* [Task directions]: Print the data exactly. Omit the pictures.

* [Material provided]:
Content starts

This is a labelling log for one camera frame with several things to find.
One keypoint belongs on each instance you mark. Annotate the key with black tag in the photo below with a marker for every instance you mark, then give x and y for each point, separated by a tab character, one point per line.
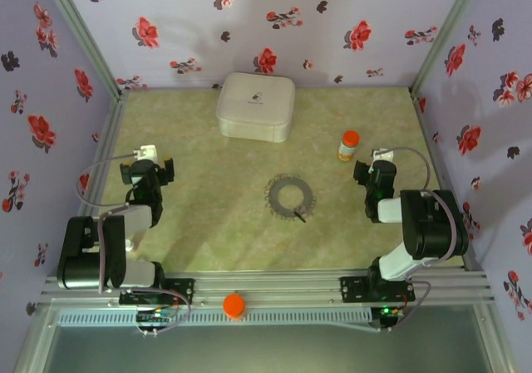
299	216

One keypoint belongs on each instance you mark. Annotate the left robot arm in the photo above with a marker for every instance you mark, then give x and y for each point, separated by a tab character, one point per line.
87	252

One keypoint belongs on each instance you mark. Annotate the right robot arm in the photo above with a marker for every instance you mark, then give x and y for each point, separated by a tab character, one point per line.
432	223

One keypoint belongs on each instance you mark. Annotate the orange cap pill bottle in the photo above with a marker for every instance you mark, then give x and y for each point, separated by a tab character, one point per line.
348	146

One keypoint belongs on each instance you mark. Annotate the white zip case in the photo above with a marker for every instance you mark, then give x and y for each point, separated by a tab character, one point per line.
255	107

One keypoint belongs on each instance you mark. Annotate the small circuit board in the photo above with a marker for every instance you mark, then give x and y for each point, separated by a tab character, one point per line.
156	317
387	315

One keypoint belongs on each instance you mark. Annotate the orange round button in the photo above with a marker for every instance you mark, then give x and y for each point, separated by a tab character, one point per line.
234	304

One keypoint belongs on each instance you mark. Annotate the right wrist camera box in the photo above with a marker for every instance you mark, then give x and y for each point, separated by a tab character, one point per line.
382	155

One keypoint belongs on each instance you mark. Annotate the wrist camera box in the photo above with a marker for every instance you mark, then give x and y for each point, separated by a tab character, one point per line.
382	155
146	153

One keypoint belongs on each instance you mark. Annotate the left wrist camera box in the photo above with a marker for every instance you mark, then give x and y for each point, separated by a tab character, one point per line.
146	153

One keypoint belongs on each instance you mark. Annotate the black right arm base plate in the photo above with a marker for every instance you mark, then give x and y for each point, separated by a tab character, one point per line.
353	290

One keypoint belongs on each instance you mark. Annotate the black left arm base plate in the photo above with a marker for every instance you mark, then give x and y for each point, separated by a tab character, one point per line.
183	290

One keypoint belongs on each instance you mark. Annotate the aluminium corner post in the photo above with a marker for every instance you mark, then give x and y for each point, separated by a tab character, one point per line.
444	32
83	36

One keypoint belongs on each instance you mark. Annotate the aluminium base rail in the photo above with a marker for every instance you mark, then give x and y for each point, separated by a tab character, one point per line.
270	286

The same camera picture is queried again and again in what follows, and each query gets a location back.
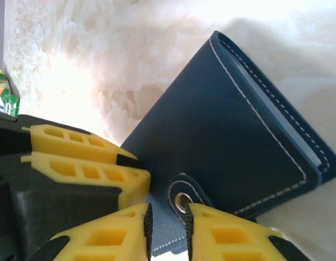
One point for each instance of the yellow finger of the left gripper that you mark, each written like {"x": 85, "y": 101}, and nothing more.
{"x": 75, "y": 144}
{"x": 102, "y": 176}

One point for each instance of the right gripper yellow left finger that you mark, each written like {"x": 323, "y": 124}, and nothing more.
{"x": 108, "y": 239}

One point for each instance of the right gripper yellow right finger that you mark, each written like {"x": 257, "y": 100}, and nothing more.
{"x": 233, "y": 242}

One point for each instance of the navy leather card holder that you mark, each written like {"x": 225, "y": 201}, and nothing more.
{"x": 225, "y": 122}

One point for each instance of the green Fox's candy bag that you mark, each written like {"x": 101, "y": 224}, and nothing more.
{"x": 5, "y": 98}

Content ends

* [Task answer]:
This is a labelling log for one camera frame with several things to find.
One keypoint belongs on each instance you mark. Annotate the key with black tag in the photo below with a marker for every instance you mark, then give x and y for each point, separated by a tab character, one point per line.
299	216

One keypoint belongs on each instance you mark. Annotate the left robot arm in the photo above with a marker for every instance you mark, then give x and y for each point, separated by a tab character, one point per line.
87	252

One keypoint belongs on each instance you mark. Annotate the right robot arm in the photo above with a marker for every instance you mark, then give x and y for each point, separated by a tab character, one point per line.
432	223

One keypoint belongs on each instance you mark. Annotate the orange cap pill bottle in the photo above with a marker for every instance you mark, then give x and y for each point, separated by a tab character, one point per line.
348	146

One keypoint belongs on each instance you mark. Annotate the white zip case in the photo above with a marker for every instance you mark, then give x and y for each point, separated by a tab character, one point per line.
255	107

One keypoint belongs on each instance you mark. Annotate the small circuit board in the photo above with a marker for every instance you mark, then give x and y for each point, separated by a tab character, one point per line.
156	317
387	315

One keypoint belongs on each instance you mark. Annotate the orange round button in the photo above with a marker for every instance you mark, then give x and y for each point, separated by a tab character, one point per line.
234	304

One keypoint belongs on each instance you mark. Annotate the right wrist camera box in the photo above with a marker for every instance you mark, then give x and y for each point, separated by a tab character, one point per line.
382	155

One keypoint belongs on each instance you mark. Annotate the wrist camera box in the photo above with a marker for every instance you mark, then give x and y for each point, separated by a tab character, one point per line.
382	155
146	153

One keypoint belongs on each instance you mark. Annotate the left wrist camera box in the photo above with a marker for every instance you mark, then give x and y for each point, separated by a tab character, one point per line.
146	153

One keypoint belongs on each instance you mark. Annotate the black right arm base plate in the photo above with a marker for every instance you mark, then give x and y for each point, separated by a tab character, one point per line.
353	290

One keypoint belongs on each instance you mark. Annotate the black left arm base plate in the photo above with a marker for every instance you mark, then give x and y for each point, separated by a tab character, one point per line.
183	290

One keypoint belongs on each instance you mark. Annotate the aluminium corner post in the photo above with a marker for every instance you mark, then give x and y for each point, separated by a tab character, one point per line.
444	32
83	36

One keypoint belongs on each instance you mark. Annotate the aluminium base rail in the photo above with a marker for every instance you mark, then give x and y for each point, separated by a tab character, one point per line.
270	286

The same camera picture is queried again and again in what follows, and each query gets a location back.
One point for each instance of the yellow finger of the left gripper that you mark, each written like {"x": 85, "y": 101}, and nothing more.
{"x": 75, "y": 144}
{"x": 102, "y": 176}

One point for each instance of the right gripper yellow left finger that you mark, each written like {"x": 323, "y": 124}, and nothing more.
{"x": 108, "y": 239}

One point for each instance of the right gripper yellow right finger that you mark, each written like {"x": 257, "y": 100}, and nothing more.
{"x": 233, "y": 242}

One point for each instance of the navy leather card holder that you mark, each written like {"x": 225, "y": 201}, and nothing more.
{"x": 225, "y": 122}

One point for each instance of the green Fox's candy bag that you mark, each written like {"x": 101, "y": 224}, and nothing more.
{"x": 5, "y": 98}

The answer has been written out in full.